Problem requirements.
In full and without change, repeat the records shown below.

Extracted material.
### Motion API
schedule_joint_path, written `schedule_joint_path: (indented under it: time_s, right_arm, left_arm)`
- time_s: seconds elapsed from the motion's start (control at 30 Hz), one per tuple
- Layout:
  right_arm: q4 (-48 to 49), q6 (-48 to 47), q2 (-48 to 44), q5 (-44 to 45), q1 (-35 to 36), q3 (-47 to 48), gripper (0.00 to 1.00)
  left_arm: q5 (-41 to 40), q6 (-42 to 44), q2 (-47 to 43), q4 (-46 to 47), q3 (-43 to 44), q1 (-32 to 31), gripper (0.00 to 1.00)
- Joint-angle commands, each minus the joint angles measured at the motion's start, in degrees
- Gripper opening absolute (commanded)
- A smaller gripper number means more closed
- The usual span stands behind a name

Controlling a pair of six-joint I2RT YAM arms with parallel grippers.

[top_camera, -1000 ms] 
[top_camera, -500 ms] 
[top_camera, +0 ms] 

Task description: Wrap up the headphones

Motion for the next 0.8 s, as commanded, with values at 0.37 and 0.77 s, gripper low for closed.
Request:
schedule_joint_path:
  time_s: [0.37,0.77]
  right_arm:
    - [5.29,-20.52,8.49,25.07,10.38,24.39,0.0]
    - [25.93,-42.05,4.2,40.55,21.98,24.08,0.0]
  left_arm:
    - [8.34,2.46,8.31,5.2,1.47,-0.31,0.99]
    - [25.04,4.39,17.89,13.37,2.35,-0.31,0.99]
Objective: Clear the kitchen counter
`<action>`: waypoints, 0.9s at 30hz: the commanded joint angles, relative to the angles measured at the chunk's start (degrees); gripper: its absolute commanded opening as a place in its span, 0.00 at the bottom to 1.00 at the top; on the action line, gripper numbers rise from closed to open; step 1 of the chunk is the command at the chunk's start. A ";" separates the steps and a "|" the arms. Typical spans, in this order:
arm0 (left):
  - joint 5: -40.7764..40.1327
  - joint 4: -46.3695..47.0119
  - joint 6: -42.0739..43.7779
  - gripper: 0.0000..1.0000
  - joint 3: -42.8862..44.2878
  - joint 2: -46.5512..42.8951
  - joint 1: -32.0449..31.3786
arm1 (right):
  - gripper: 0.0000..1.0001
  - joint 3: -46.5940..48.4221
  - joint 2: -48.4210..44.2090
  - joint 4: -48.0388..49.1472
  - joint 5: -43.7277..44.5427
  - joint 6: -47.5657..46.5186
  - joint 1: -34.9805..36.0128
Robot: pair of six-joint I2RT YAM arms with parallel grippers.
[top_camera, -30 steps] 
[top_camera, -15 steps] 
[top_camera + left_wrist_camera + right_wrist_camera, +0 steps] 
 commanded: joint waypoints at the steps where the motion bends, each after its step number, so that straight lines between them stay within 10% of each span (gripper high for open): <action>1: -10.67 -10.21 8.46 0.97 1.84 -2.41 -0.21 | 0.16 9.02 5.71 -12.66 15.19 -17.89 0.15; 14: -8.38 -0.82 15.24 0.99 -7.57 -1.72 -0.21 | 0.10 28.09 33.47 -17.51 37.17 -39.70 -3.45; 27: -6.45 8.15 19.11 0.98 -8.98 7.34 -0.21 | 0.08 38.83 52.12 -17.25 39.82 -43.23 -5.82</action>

Answer to this task.
### Motion API
schedule_joint_path, written `schedule_joint_path: (indented under it: time_s, right_arm, left_arm)`
- time_s: seconds elapsed from the motion's start (control at 30 Hz), one per tuple
- Layout:
  right_arm: q4 (-48 to 49), q6 (-48 to 47), q2 (-48 to 44), q5 (-44 to 45), q1 (-35 to 36), q3 (-47 to 48), gripper (0.00 to 1.00)
  left_arm: q5 (-41 to 40), q6 (-42 to 44), q2 (-47 to 43), q4 (-46 to 47), q3 (-43 to 44), q1 (-32 to 31), gripper (0.00 to 1.00)
- Joint-angle commands, each minus the joint angles measured at the motion's start, in degrees
- Gripper opening absolute (commanded)
- A smaller gripper number means more closed
- The usual span stands behind a name

Controlling a pair of six-joint I2RT YAM arms with parallel grippers.

[top_camera, -1000 ms] 
[top_camera, -500 ms] 
[top_camera, +0 ms] 

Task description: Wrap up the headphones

Motion for the next 0.8 s, as commanded, with values at 0.37 and 0.77 s, gripper low for closed.
Request:
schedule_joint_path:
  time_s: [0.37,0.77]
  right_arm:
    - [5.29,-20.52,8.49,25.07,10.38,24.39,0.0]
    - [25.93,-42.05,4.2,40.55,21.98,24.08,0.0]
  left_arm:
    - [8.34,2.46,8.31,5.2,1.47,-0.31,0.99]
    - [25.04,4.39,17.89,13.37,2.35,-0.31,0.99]
Objective: Clear the kitchen counter
`<action>`: waypoints, 0.9s at 30hz: the commanded joint angles, relative to the angles measured at the chunk's start (degrees); gripper: its absolute commanded opening as a place in its span, 0.00 at the bottom to 1.00 at the top; on the action line, gripper numbers rise from closed to open; step 1 of the chunk is the command at the chunk's start. A ";" separates the steps and a "|" the arms. Typical spans, in this order:
arm0 (left):
  - joint 5: -40.7764..40.1327
  - joint 4: -46.3695..47.0119
  - joint 6: -42.0739..43.7779
  - gripper: 0.0000..1.0000
  - joint 3: -42.8862..44.2878
  - joint 2: -46.5512..42.8951
  - joint 1: -32.0449..31.3786
arm1 (right):
  - gripper: 0.0000..1.0001
  - joint 3: -46.5940..48.4221
  - joint 2: -48.4210..44.2090
  - joint 4: -48.0388..49.1472
  - joint 5: -43.7277..44.5427
  - joint 6: -47.5657..46.5186
  - joint 1: -34.9805..36.0128
Robot: pair of six-joint I2RT YAM arms with parallel grippers.
[top_camera, -30 steps] 
[top_camera, -15 steps] 
[top_camera + left_wrist_camera + right_wrist_camera, +0 steps] 
 commanded: joint waypoints at the steps where the motion bends, each after its step number, so that straight lines between them stay within 10% of each span (gripper high for open): <action>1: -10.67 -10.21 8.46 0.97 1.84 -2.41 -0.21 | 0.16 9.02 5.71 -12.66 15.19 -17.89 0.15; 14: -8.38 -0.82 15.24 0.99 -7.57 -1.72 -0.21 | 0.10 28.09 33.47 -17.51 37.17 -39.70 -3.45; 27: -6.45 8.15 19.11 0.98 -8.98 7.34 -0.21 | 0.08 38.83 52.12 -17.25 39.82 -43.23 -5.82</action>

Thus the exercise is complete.